Prompt:
Look for the line with "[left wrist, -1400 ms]" in the data below, then reproduce word for word that line and every line after it. Leave out all pictures and add nothing.

+++ Dataset extract

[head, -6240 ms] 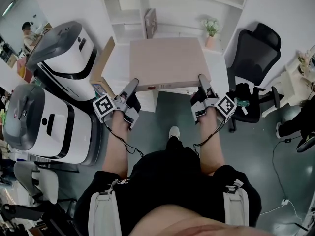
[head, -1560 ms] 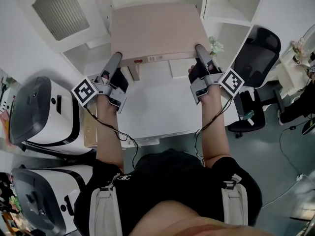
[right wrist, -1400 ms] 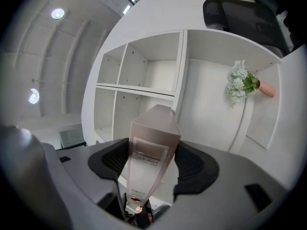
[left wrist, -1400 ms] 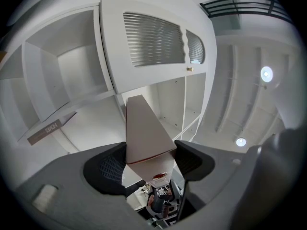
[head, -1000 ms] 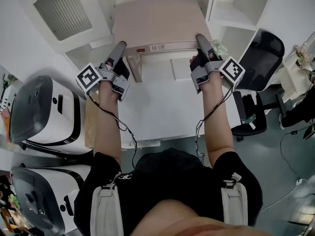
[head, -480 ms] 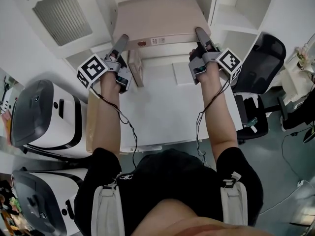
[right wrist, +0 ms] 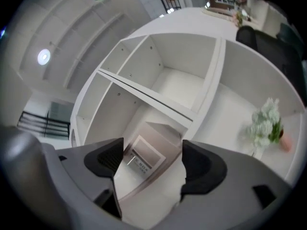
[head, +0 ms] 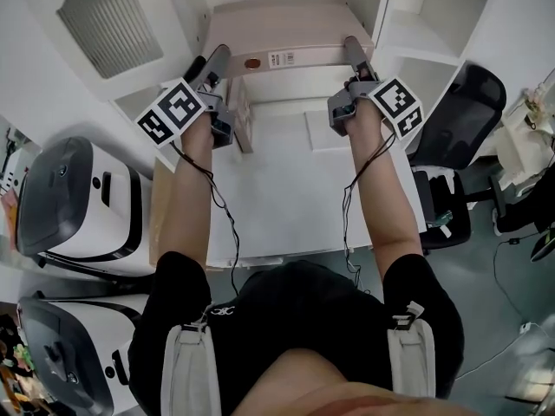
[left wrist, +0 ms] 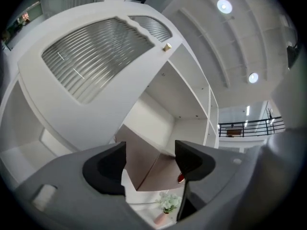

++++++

Expected output:
[left wrist, -1400 ms] 
[head, -1000 ms] 
[head, -480 ms] 
[right wrist, +0 ms] 
[head, +0 ms] 
[left wrist, +0 ms] 

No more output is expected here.